Le « reste à charge » représente la participation financière de l’assuré pour chaque acte médical. Pour les consultations, ce RAC était évalué à 1 euro. Mais, à partir du 15 mai prochain, cette participation forfaitaire non remboursée va augmenter significativement.
Les assurés devront débourser un euro de plus pour leurs consultations médicales à partir du 15 mai prochain, à titre de reste à charge non remboursé, sur les consultations médicales. C’est ce que vient d’annoncer l’Assurance Maladie qui explique que cette participation forfaitaire passera d’un euro à deux euros. Une somme qui sera désormais à la charge de l’assuré pour chaque consultation ou acte médical parce qu’elle n’est pas remboursée.
Annoncée au mois de janvier pour une entrée en vigueur prévue initialement au mois de juin, l’augmentation sera ainsi appliquée dès le 15 du mois prochain. La mesure prise par le gouvernement permettra à l’Assurance maladie d’engranger 800 millions d’euros en cette période où ces comptes connaissent de très grandes difficultés, selon le ministère délégué à la Santé.
Dans la foulée, le gouvernement a, dans le souci de protéger les personnes aux besoins accrus en soins, pris la décision de plafonner le « reste à charge » à 5 euros. Pour le cumul d’actes durant une seule journée, le RAC ne dépassera pas 4 euros sur les actes médicaux et 8 euros sur les transports sanitaires. Cette décision a, en fait, été prise à l’entrée en vigueur, le 31 mars dernier, de la première partie des mesures, notamment le passage au double de la « franchise médicale » concernant les actes médicaux, les achats de boîtes de médicaments ainsi que les transports sanitaires.
À quelles catégories ne s’applique pas le reste à charge ?
Par ailleurs, il y a lieu de souligner que le gouvernement fait exception de certaines catégories qui ne seront pas touchées par cette participation forfaitaire.
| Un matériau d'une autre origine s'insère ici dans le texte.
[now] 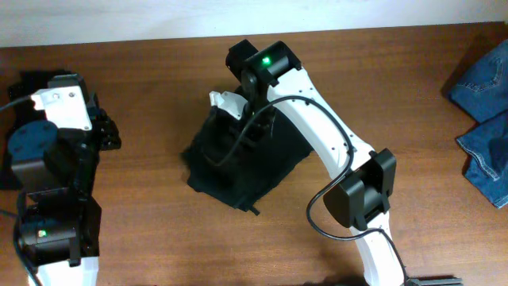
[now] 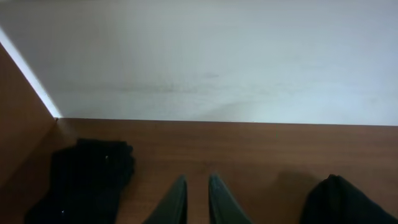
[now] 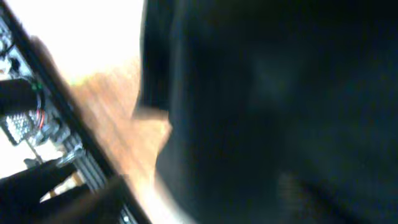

Les enfants et les jeunes dont l’âge ne dépasse pas 18 ans ne seront ainsi pas tenus de s’acquitter du RAC pour leurs consultations médicales. Il en sera de même pour les femmes enceintes. L’exception prendra effet, selon l’Assurance maladie, à compter du premier jour du sixième mois de grosses et prendra fin au 12 jours après l’accouchement.
Enfin, parmi les personnes concernées par la dérogation, on retrouve les bénéficiaires de la Complémentaire santé solidaire ou de l’aide médicale de l’État (AME) qui ne seront, non plus, pas contraints de s’acquitter du reste à charge à chaque consultation, tandis que les personnes souffrant d’affection de longue durée (ALD) ou en arrêt de travail pour maladie sont tenues de s’en acquitter.